▸ **Exercise details**: Going through the listing below, tally the lines that contain the word "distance" and give only that figure.

▸ **Task inputs**:
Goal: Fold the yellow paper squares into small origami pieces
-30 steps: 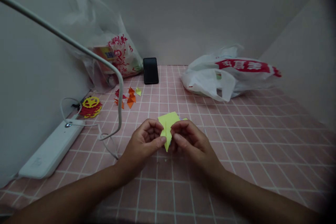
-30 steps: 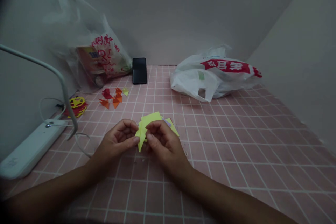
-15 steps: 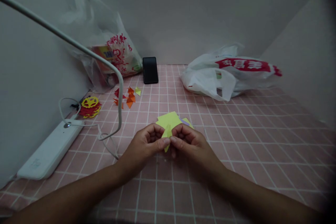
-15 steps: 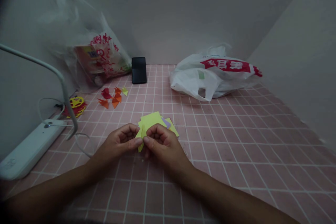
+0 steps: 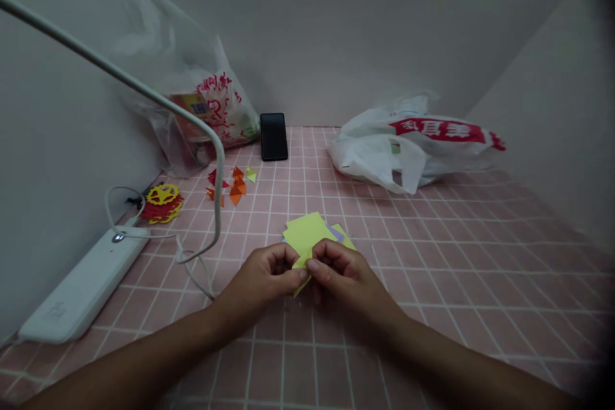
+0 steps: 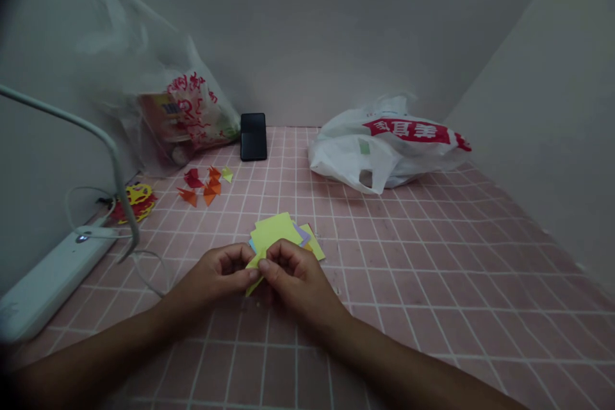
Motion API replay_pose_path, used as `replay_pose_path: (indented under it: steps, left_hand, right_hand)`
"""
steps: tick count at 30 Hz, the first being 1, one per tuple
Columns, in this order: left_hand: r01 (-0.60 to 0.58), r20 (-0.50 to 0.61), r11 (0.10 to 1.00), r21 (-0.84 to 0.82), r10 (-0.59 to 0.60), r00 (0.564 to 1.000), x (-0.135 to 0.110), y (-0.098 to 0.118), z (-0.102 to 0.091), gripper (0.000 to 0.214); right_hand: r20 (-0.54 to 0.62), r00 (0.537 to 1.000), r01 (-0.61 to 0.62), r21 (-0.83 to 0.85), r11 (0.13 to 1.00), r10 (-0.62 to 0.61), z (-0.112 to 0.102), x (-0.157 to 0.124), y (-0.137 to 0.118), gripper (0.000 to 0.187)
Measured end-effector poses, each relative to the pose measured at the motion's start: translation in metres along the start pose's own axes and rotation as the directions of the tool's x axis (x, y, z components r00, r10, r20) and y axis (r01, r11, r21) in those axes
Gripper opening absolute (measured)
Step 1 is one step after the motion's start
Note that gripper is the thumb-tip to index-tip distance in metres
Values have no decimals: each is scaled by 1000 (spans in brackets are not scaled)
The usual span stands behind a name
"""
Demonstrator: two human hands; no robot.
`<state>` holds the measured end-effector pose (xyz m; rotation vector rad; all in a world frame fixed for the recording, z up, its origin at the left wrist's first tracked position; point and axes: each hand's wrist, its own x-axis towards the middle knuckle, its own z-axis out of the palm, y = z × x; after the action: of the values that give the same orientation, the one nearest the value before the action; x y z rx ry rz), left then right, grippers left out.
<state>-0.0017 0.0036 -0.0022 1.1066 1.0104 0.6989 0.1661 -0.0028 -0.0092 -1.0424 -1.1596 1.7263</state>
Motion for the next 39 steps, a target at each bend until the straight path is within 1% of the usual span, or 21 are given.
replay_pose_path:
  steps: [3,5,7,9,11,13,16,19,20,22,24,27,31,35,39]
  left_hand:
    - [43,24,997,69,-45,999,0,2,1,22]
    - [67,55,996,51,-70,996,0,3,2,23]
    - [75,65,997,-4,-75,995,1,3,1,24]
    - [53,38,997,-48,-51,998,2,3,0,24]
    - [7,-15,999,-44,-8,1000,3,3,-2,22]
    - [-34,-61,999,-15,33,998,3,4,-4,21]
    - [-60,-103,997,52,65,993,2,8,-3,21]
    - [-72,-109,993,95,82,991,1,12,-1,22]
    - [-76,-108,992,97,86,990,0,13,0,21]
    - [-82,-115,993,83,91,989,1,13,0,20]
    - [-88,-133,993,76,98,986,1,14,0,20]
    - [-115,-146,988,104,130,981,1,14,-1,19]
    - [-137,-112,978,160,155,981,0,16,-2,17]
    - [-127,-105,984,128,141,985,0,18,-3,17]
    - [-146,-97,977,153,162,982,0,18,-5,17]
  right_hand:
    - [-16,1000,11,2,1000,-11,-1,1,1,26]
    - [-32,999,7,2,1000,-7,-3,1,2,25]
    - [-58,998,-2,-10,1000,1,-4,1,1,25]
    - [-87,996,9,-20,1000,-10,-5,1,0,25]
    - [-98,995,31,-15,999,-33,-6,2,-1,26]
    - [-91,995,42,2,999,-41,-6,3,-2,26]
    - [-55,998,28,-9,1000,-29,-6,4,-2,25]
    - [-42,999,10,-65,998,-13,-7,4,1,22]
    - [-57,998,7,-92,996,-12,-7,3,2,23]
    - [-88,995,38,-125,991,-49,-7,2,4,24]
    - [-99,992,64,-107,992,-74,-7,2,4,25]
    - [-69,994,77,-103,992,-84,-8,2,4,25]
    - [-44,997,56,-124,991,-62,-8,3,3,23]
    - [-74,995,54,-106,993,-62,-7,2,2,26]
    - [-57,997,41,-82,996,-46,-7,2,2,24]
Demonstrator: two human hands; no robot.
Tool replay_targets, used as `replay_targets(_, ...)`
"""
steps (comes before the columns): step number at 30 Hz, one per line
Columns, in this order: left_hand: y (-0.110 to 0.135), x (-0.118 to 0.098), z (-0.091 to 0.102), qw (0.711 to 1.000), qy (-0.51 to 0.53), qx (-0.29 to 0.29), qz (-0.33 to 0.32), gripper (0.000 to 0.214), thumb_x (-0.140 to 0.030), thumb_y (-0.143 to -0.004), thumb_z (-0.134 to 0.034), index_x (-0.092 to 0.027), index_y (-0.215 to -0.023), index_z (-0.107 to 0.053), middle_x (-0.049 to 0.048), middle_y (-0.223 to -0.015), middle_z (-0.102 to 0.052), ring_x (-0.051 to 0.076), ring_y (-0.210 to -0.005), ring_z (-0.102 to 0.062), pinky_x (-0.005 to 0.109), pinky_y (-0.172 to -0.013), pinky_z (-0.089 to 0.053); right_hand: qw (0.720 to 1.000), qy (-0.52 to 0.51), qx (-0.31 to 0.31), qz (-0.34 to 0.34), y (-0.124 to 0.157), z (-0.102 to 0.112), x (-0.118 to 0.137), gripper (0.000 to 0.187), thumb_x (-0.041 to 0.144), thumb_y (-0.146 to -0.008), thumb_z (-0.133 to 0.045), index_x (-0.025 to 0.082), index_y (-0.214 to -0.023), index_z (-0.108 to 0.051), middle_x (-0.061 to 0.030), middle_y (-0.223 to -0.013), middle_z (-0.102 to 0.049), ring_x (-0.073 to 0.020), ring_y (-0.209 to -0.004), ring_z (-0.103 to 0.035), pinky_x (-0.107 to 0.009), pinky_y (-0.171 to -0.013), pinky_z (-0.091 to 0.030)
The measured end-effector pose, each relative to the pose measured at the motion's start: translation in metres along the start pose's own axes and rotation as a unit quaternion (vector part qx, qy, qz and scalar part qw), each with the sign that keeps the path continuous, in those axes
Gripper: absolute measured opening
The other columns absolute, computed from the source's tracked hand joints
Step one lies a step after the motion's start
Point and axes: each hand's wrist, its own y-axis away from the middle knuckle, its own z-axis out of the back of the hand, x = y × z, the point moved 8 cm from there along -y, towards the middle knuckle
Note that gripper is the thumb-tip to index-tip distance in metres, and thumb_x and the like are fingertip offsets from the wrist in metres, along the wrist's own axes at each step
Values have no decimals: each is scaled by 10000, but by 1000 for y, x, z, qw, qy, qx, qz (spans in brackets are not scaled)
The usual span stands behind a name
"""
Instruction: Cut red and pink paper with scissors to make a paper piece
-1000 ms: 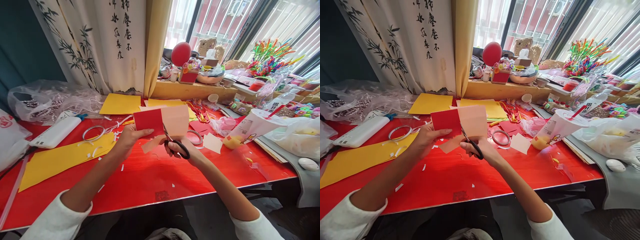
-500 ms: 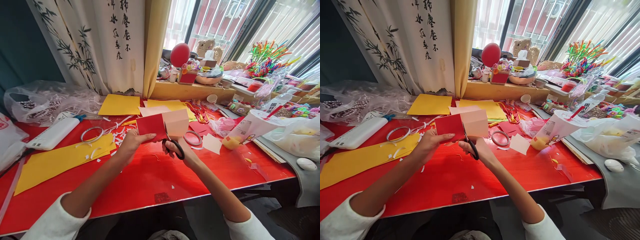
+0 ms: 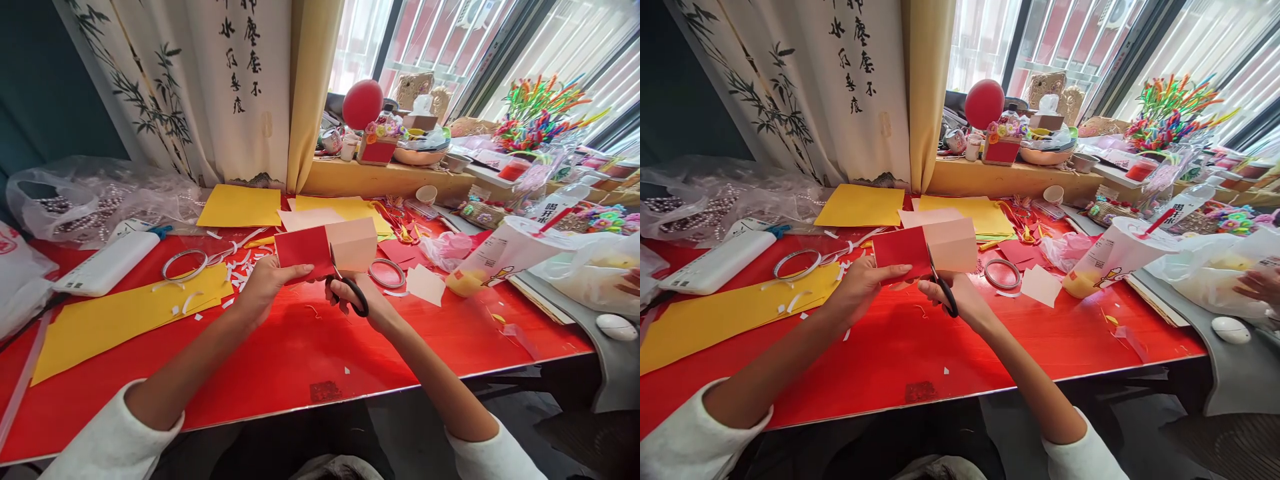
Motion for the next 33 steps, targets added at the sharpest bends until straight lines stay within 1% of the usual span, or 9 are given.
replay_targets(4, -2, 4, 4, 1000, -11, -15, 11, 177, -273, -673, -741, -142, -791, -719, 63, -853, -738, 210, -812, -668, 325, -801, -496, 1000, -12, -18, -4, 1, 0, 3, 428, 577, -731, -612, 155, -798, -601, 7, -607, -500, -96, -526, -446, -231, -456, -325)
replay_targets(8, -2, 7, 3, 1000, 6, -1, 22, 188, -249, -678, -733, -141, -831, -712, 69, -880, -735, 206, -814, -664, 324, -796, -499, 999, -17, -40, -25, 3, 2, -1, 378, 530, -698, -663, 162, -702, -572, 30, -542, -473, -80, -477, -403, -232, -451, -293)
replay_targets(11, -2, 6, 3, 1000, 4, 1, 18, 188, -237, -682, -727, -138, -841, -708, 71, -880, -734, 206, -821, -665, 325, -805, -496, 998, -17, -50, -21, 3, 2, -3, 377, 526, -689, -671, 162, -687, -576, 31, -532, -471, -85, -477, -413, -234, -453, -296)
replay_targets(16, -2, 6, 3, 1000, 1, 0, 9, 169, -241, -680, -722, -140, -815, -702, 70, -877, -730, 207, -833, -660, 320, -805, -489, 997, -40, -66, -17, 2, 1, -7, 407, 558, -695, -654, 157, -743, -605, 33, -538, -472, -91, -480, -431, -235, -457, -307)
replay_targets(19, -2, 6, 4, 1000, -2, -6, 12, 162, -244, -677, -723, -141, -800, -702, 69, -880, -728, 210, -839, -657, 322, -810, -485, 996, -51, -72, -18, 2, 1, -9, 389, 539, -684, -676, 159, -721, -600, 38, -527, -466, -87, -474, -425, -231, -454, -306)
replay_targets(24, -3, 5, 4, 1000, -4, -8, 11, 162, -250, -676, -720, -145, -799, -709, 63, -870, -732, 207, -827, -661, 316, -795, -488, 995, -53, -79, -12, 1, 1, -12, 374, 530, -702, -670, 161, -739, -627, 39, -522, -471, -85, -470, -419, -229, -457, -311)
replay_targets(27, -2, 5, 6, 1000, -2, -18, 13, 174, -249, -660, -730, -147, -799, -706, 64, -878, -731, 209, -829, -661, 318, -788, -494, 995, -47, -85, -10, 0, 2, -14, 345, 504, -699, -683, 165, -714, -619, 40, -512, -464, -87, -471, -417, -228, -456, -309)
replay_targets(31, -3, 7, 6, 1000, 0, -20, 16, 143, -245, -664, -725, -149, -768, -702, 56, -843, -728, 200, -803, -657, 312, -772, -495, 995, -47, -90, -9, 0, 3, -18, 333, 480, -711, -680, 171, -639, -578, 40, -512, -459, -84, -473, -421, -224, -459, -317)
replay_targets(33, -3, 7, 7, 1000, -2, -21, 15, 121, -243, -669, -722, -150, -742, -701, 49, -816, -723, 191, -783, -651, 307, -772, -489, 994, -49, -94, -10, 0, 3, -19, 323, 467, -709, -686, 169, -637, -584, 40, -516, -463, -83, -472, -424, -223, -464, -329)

▸ **Reply**: 2